In specific implementation, the marketing platform 120 may be provided with a preset database, where at least one piece of data may be stored in the preset database, and each piece of data may correspond to data of one user, for example, one piece of data may include a contact way of the user, a common place of residence, identification information of a terminal device used by the user, and the like. After receiving the request information of the marketer 110, the marketing platform 120 may screen one or more pieces of target data from the preset database according to the request information of the marketer 110, and then provide the one or more pieces of target data to the marketer 110. As shown in fig. 1, in one example, data 131 to data 139 may be stored in a preset database of the marketing platform 120, and after receiving a request message sent by the marketer 110, the marketing platform 120 screens out the data 131, the data 134 and the data 138 (i.e., target data) from the data 131 to the data 139, so that the marketing platform 120 can provide the data 131, the data 134 and the data 138 to the marketer 110; in this way, the marketer 110 can decide whether to promote the commodities to the users corresponding to the data 131, the data 134 and the data 138 respectively through the marketing platform 120 according to the actual value of the data recommended by the marketing platform 120.

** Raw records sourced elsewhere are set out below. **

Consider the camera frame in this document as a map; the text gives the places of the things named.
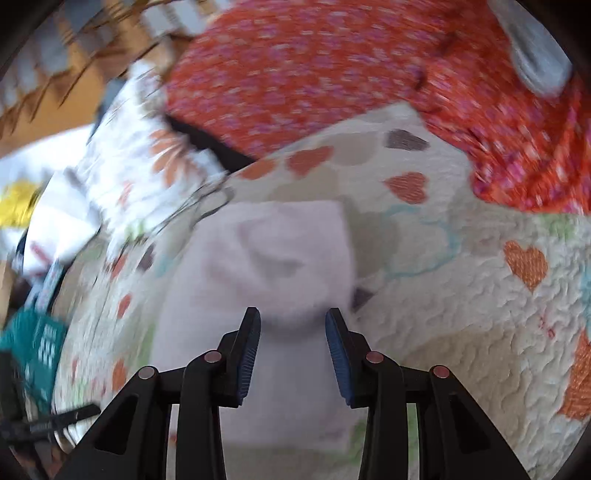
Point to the yellow cloth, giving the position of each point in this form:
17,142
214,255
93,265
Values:
18,201

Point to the colourful printed box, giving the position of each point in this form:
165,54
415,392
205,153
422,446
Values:
48,286

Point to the red patterned blanket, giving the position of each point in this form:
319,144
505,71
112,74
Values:
323,69

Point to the grey cloth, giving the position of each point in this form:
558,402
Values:
535,55

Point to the white small garment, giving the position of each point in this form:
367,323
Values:
286,240

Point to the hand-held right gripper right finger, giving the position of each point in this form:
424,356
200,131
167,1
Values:
337,357

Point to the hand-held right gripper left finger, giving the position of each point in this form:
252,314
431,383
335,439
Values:
247,357

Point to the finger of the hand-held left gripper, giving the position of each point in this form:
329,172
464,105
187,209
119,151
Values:
64,420

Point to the heart print quilt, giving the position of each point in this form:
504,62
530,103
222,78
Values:
461,300

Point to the wooden chair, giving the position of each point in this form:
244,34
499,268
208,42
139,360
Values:
92,60

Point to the teal basket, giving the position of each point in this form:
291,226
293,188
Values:
32,350

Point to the floral patterned bedsheet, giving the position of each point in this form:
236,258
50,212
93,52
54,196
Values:
138,152

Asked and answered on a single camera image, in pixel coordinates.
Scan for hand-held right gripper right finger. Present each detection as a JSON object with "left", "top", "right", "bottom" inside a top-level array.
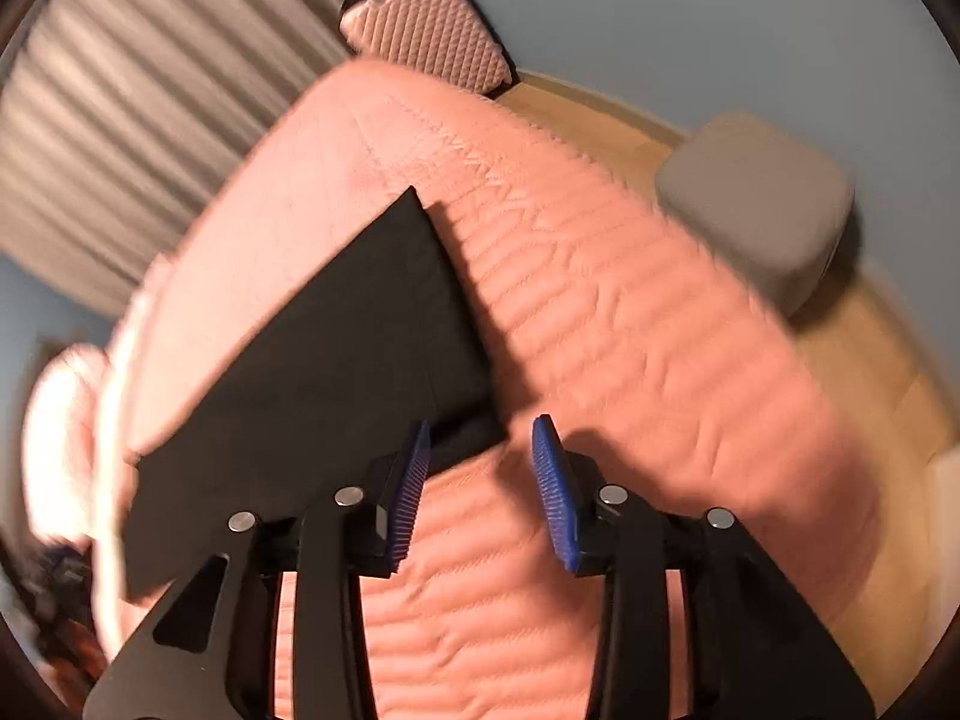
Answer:
[{"left": 531, "top": 414, "right": 878, "bottom": 720}]

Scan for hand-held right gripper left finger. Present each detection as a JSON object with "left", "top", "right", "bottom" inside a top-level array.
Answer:
[{"left": 82, "top": 420, "right": 433, "bottom": 720}]

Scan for black pants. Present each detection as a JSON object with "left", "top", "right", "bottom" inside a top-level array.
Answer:
[{"left": 124, "top": 186, "right": 511, "bottom": 605}]

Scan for pink quilted bedspread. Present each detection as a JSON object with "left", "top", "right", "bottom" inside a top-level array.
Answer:
[{"left": 90, "top": 60, "right": 880, "bottom": 720}]

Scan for grey upholstered stool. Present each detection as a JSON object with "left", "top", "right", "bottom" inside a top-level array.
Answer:
[{"left": 654, "top": 111, "right": 857, "bottom": 316}]

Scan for dark clutter pile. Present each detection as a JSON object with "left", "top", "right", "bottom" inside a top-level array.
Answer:
[{"left": 0, "top": 532, "right": 107, "bottom": 685}]

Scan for pink hard-shell suitcase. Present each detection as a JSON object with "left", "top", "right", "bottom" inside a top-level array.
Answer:
[{"left": 326, "top": 0, "right": 515, "bottom": 95}]

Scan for grey pleated curtain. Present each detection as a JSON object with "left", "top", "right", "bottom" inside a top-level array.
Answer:
[{"left": 0, "top": 0, "right": 362, "bottom": 317}]

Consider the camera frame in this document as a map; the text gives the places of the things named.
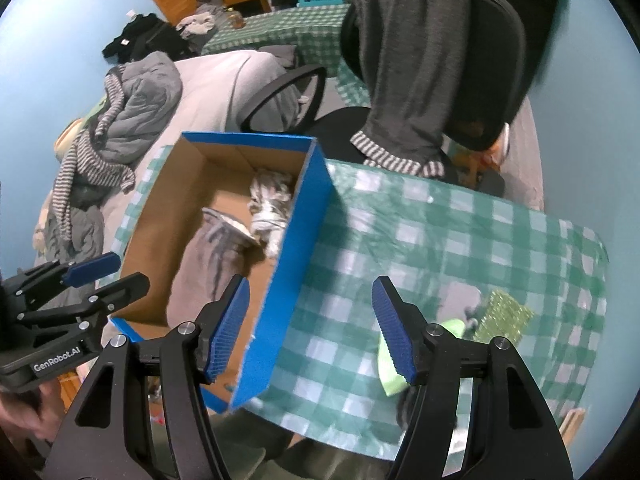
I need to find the pile of grey clothes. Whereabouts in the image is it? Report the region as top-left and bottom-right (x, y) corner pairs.
(35, 50), (311, 271)

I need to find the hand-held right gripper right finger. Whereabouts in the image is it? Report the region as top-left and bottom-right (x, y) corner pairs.
(371, 276), (574, 480)

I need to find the grey sock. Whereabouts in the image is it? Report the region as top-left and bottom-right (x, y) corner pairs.
(440, 285), (488, 331)

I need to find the orange bag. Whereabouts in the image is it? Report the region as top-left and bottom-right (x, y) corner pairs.
(450, 135), (511, 191)

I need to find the black clothing pile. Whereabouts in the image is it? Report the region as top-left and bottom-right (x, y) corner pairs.
(102, 12), (198, 63)

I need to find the black office chair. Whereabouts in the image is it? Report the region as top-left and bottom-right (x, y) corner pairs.
(240, 0), (528, 196)

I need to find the white grey patterned cloth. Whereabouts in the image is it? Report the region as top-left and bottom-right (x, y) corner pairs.
(247, 167), (296, 258)

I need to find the grey quilted jacket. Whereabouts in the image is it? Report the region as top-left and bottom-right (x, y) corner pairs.
(75, 52), (183, 171)

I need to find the blue cardboard box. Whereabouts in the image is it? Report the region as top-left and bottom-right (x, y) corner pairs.
(107, 131), (335, 415)

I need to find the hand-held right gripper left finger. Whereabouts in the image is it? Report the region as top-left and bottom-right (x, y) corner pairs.
(42, 275), (251, 480)

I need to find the black hanging garment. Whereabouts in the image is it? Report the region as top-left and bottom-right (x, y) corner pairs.
(475, 0), (567, 86)

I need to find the grey knit blanket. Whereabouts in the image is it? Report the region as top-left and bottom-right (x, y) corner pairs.
(34, 185), (106, 266)

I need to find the table with green checked cloth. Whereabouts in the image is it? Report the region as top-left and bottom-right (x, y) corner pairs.
(200, 4), (371, 108)

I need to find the green glitter cloth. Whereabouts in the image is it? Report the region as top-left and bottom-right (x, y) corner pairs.
(472, 290), (536, 346)

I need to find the grey white clothing pile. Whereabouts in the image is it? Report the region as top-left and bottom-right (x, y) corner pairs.
(175, 2), (221, 38)

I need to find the grey drawstring cloth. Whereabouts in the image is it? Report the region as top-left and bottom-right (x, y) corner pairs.
(167, 207), (261, 326)

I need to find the grey white striped scarf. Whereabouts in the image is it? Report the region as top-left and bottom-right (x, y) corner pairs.
(47, 72), (136, 241)

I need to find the grey sweater with striped cuffs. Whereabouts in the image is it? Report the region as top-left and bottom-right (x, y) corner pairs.
(347, 0), (481, 178)

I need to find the green checked tablecloth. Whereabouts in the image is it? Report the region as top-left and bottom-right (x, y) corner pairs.
(95, 145), (611, 463)

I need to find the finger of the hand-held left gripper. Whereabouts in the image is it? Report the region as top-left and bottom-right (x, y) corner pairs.
(16, 272), (151, 334)
(4, 252), (122, 307)

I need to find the person's left hand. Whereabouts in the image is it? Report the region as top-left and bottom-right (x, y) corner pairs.
(0, 387), (66, 443)

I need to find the neon green cloth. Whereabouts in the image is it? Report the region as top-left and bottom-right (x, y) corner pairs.
(377, 317), (468, 397)

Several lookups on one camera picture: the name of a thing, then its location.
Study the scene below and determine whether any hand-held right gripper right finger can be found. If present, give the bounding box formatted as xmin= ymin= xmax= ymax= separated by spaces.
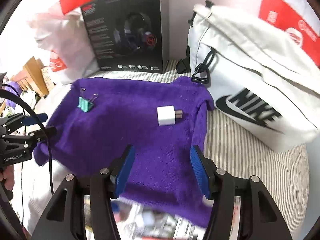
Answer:
xmin=190 ymin=145 xmax=293 ymax=240

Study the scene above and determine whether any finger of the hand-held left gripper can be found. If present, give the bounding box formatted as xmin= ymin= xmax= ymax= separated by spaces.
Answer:
xmin=0 ymin=113 xmax=48 ymax=134
xmin=1 ymin=126 xmax=57 ymax=153

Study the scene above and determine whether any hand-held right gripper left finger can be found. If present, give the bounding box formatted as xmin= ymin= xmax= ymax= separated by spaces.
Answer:
xmin=31 ymin=144 xmax=136 ymax=240

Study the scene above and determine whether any white shoulder bag black logo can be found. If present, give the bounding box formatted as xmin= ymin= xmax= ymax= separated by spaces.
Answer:
xmin=176 ymin=0 xmax=320 ymax=153

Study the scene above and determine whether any person's left hand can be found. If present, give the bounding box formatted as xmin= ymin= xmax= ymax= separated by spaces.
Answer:
xmin=0 ymin=166 xmax=15 ymax=191

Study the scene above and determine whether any purple plush object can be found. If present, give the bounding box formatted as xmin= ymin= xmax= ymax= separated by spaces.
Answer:
xmin=6 ymin=80 xmax=23 ymax=108

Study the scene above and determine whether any patterned brown board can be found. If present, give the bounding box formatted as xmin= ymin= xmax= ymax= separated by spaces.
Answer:
xmin=41 ymin=66 xmax=55 ymax=90

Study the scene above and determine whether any purple towel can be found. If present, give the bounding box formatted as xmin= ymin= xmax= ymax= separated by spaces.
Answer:
xmin=33 ymin=76 xmax=214 ymax=228

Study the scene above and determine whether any green binder clip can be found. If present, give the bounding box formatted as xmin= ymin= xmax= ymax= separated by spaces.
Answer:
xmin=77 ymin=87 xmax=98 ymax=113

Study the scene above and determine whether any wooden furniture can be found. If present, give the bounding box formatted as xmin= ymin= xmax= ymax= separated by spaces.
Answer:
xmin=10 ymin=56 xmax=50 ymax=98

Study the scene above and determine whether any newspaper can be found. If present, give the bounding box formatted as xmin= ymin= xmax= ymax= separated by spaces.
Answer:
xmin=84 ymin=196 xmax=240 ymax=240

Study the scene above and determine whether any white charger plug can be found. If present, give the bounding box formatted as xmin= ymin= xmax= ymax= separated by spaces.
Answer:
xmin=157 ymin=106 xmax=183 ymax=127

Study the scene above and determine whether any white plastic bag red logo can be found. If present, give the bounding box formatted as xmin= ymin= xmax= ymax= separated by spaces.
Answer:
xmin=26 ymin=1 xmax=100 ymax=85

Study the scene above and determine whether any black headset box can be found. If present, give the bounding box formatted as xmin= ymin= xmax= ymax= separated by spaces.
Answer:
xmin=80 ymin=0 xmax=170 ymax=74

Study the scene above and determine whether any red bag white print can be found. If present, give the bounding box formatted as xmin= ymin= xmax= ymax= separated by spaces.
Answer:
xmin=258 ymin=0 xmax=320 ymax=70

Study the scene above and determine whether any black cable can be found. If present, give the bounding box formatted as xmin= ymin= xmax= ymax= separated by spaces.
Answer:
xmin=0 ymin=84 xmax=54 ymax=197

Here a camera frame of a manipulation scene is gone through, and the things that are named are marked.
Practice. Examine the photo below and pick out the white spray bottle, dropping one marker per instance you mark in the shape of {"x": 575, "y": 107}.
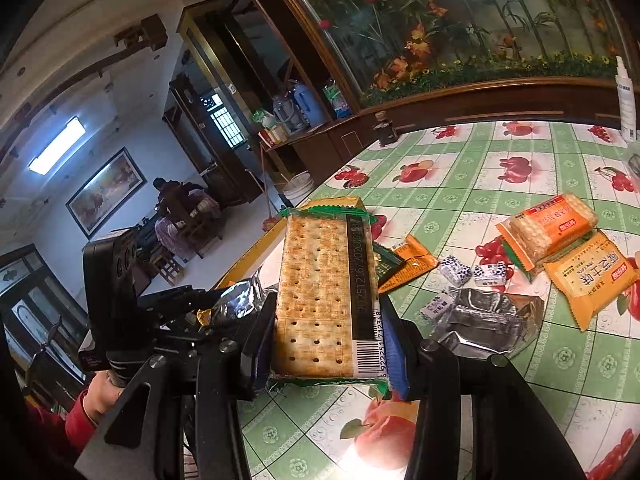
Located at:
{"x": 626, "y": 105}

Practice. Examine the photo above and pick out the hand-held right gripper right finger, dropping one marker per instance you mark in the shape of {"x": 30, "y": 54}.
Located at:
{"x": 398, "y": 360}

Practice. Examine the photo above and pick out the wooden flower display cabinet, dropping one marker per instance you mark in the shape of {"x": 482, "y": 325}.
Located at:
{"x": 450, "y": 35}

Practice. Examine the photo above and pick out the person's left hand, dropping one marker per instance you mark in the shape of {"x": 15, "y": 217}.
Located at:
{"x": 102, "y": 400}

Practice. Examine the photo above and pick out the clear green-edged cracker packet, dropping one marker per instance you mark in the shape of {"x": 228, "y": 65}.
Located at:
{"x": 320, "y": 290}

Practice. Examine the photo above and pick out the white blue candy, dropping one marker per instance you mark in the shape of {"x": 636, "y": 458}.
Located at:
{"x": 490, "y": 275}
{"x": 455, "y": 271}
{"x": 437, "y": 309}

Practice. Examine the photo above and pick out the small orange snack packet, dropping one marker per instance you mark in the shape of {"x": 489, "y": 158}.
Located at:
{"x": 412, "y": 265}

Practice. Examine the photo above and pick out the wooden stool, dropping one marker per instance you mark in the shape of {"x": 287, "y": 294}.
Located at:
{"x": 170, "y": 270}

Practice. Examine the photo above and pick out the green plastic bag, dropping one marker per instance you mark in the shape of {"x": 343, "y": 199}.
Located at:
{"x": 263, "y": 119}

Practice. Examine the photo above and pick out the white plastic bucket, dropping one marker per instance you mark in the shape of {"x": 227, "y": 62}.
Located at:
{"x": 299, "y": 190}

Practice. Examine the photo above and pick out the silver foil packet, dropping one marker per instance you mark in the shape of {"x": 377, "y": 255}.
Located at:
{"x": 490, "y": 325}
{"x": 240, "y": 300}

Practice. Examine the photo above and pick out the wooden chair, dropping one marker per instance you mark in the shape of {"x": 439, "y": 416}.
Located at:
{"x": 197, "y": 232}

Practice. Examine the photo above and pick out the small black jar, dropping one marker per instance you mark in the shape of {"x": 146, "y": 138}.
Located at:
{"x": 386, "y": 130}

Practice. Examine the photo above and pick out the clear plastic water bottle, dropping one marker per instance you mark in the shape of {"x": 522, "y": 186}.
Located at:
{"x": 336, "y": 101}

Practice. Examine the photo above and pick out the orange label cracker packet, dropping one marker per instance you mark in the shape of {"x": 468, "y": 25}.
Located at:
{"x": 550, "y": 225}

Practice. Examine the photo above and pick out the orange cardboard box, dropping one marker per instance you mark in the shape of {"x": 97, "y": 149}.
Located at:
{"x": 274, "y": 136}

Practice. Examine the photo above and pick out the green fruit-print tablecloth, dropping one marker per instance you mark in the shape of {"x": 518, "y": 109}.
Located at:
{"x": 475, "y": 180}

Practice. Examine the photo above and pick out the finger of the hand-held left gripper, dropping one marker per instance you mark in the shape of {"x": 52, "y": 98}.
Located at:
{"x": 210, "y": 332}
{"x": 175, "y": 297}

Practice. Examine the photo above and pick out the rectangular ceiling light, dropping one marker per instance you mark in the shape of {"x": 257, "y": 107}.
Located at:
{"x": 56, "y": 146}

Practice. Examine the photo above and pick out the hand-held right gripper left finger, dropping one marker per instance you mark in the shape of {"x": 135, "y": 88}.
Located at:
{"x": 262, "y": 362}

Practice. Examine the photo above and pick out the wooden sideboard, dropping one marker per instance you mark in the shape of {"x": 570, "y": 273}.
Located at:
{"x": 310, "y": 150}

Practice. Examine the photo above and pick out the framed wall painting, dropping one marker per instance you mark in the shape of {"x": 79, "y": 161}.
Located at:
{"x": 106, "y": 192}

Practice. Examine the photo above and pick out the large orange snack packet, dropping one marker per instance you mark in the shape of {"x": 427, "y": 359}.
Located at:
{"x": 590, "y": 275}

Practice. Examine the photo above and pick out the person's left forearm red sleeve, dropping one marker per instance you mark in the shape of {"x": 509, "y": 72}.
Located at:
{"x": 60, "y": 425}

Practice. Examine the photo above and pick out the blue thermos flask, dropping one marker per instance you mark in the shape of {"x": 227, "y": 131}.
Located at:
{"x": 307, "y": 105}

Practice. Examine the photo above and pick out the grey thermos flask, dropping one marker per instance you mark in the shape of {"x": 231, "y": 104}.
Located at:
{"x": 286, "y": 115}

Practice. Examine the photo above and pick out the dark green snack packet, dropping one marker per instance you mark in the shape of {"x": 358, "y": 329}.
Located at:
{"x": 387, "y": 262}

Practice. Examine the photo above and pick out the red broom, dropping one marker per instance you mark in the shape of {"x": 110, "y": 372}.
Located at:
{"x": 270, "y": 210}

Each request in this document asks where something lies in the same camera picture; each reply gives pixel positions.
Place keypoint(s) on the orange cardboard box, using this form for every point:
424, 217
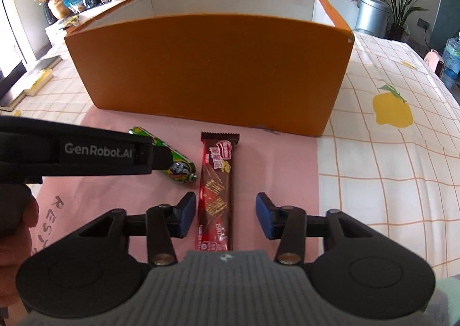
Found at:
215, 67

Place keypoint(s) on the pink mat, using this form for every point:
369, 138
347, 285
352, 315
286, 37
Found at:
107, 193

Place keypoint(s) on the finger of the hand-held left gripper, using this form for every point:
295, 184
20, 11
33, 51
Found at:
161, 159

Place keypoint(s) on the white long cabinet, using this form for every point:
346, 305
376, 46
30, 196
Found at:
345, 10

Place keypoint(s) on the large blue water bottle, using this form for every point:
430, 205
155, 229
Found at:
452, 64

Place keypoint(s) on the person's left hand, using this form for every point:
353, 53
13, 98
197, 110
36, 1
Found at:
18, 240

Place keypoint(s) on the pink heater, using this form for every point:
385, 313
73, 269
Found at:
435, 62

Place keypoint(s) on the wall socket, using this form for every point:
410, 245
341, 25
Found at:
423, 23

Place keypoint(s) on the snake plant in black pot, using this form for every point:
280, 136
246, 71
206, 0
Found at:
399, 29

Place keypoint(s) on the brown chocolate wafer bar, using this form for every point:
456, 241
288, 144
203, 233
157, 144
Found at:
215, 196

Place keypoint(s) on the person's teal clothing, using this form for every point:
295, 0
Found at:
449, 293

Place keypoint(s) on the green candy packet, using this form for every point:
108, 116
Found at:
179, 171

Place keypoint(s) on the orange round vase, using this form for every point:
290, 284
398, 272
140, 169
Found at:
59, 6

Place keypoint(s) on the silver trash can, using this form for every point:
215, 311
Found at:
372, 15

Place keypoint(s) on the yellow plastic object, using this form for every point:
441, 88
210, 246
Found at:
40, 82

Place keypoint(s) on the blue packet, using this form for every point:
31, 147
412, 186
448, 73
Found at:
76, 3

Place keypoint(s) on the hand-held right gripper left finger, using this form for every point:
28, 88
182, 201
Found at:
187, 214

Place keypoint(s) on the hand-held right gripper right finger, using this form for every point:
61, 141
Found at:
264, 214

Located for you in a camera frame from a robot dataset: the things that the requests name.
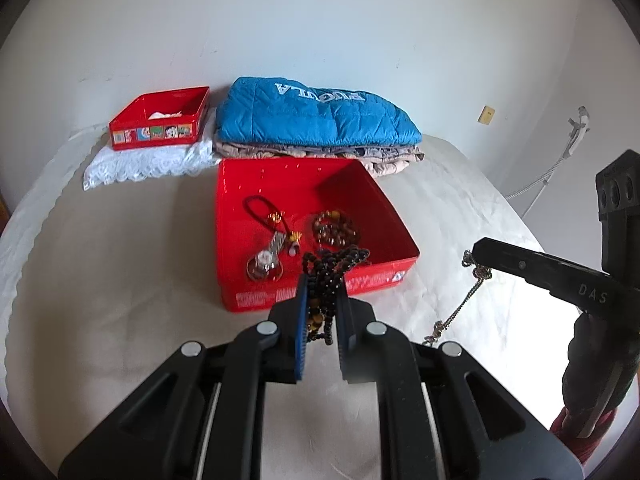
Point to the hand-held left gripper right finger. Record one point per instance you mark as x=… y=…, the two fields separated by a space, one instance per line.
x=342 y=345

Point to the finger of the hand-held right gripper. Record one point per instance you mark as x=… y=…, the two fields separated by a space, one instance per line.
x=530 y=270

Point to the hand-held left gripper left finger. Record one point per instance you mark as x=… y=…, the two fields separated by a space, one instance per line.
x=300 y=340

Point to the silver wristwatch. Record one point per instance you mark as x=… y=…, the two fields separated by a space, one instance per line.
x=265 y=259

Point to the large red tin box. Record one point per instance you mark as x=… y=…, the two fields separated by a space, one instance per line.
x=235 y=230

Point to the person's right hand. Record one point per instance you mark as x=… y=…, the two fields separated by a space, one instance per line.
x=590 y=360

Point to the beige folded clothes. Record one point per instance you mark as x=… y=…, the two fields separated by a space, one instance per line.
x=390 y=160

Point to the blue quilted jacket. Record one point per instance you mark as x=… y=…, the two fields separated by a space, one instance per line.
x=310 y=120

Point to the white lace cloth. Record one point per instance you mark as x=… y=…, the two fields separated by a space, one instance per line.
x=140 y=165

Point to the small red cartoon-print box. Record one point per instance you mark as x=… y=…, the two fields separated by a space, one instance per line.
x=150 y=132

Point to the white crumpled paper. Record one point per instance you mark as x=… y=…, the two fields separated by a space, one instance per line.
x=165 y=114

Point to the beige wall plate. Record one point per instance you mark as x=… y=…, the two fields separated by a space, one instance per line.
x=486 y=115

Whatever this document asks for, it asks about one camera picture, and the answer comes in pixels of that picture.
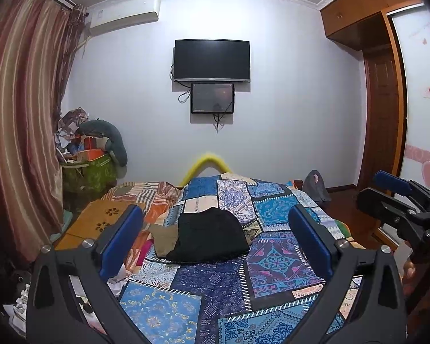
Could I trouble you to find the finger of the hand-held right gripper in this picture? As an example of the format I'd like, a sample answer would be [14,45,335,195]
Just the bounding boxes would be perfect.
[356,187,416,237]
[374,171,427,199]

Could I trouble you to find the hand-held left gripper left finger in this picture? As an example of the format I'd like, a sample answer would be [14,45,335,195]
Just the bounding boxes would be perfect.
[25,204,155,344]

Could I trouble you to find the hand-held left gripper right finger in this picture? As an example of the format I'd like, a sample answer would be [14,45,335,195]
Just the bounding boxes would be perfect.
[288,204,407,344]

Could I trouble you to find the black pants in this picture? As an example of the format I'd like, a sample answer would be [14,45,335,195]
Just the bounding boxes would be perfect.
[166,208,250,263]

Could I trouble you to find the olive pants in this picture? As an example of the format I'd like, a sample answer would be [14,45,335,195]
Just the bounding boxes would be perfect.
[148,222,181,259]

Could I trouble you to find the person's right hand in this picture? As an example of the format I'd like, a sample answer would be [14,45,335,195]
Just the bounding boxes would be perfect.
[403,260,421,284]

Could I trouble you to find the wooden lap table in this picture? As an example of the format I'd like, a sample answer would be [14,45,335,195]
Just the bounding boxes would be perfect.
[54,199,146,251]

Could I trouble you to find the blue patchwork printed blanket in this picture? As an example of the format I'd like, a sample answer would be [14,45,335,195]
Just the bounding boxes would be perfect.
[120,174,359,344]

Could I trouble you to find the orange striped sheet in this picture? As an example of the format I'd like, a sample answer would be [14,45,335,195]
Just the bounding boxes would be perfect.
[109,181,181,223]

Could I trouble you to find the dark grey bag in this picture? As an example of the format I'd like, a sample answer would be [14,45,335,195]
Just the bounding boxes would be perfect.
[302,169,332,205]

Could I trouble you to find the green storage basket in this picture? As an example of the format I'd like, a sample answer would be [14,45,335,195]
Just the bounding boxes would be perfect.
[61,150,119,201]

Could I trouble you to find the grey neck pillow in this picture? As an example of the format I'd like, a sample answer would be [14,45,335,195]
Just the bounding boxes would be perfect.
[78,119,129,167]

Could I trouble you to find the yellow curved cushion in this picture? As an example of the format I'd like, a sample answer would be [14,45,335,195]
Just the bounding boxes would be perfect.
[181,152,233,187]

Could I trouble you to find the pile of crumpled papers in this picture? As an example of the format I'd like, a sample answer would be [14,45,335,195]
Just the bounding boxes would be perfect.
[55,107,91,158]

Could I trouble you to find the striped brown curtain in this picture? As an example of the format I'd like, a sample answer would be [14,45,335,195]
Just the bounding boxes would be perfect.
[0,0,85,262]

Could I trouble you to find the brown wooden wardrobe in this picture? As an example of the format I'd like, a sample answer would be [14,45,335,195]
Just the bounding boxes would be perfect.
[320,0,430,230]

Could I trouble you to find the white air conditioner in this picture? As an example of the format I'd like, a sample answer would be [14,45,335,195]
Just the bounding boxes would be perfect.
[89,0,161,36]

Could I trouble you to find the small black wall monitor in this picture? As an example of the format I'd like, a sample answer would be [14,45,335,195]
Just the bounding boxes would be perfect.
[191,82,236,114]

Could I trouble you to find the black wall television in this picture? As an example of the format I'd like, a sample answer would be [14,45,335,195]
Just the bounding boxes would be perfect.
[173,38,251,82]

Based on the system architecture illustrated in fig. 1, fig. 2 is a schematic flow chart corresponding to a data extraction method provided in an embodiment of the present invention. The execution subject of the data extraction method may be the marketing platform shown in fig. 1, and the method includes:
step 201, request information is obtained.
Here, the request information may be obtained according to the demand information of the marketer, and the request information may include information of data that the marketer wishes to acquire from the marketing platform, such as the amount of requested data (i.e., the amount of data that the marketer wishes to acquire from the marketing platform), the range of the requested data (i.e., the range of data that the marketer wishes to acquire), and the value corresponding to the requested data (e.g., the incentive value that the marketer can pay to the marketing platform). The scope to which the requested data belongs may refer to an industry to which the requested data belongs, or may also refer to a region to which the requested data belongs, or may also refer to an industry and a region to which the requested data belongs, and is not particularly limited.
In a possible implementation manner, an order submission page may be set on the marketing platform, and the marketer may generate the request information by filling the demand information of the marketer on the order submission page. For example, table 1 is a schematic table of the requirement information filled in by the marketer a, the marketer B and the marketer C on the order submission page, respectively, where the second line of data in table 1 may be the requirement information filled in by the marketer a, the third line of data in table 1 may be the requirement information filled in by the marketer B, and the fourth line of data in table 1 may be the requirement information filled in by the marketer C.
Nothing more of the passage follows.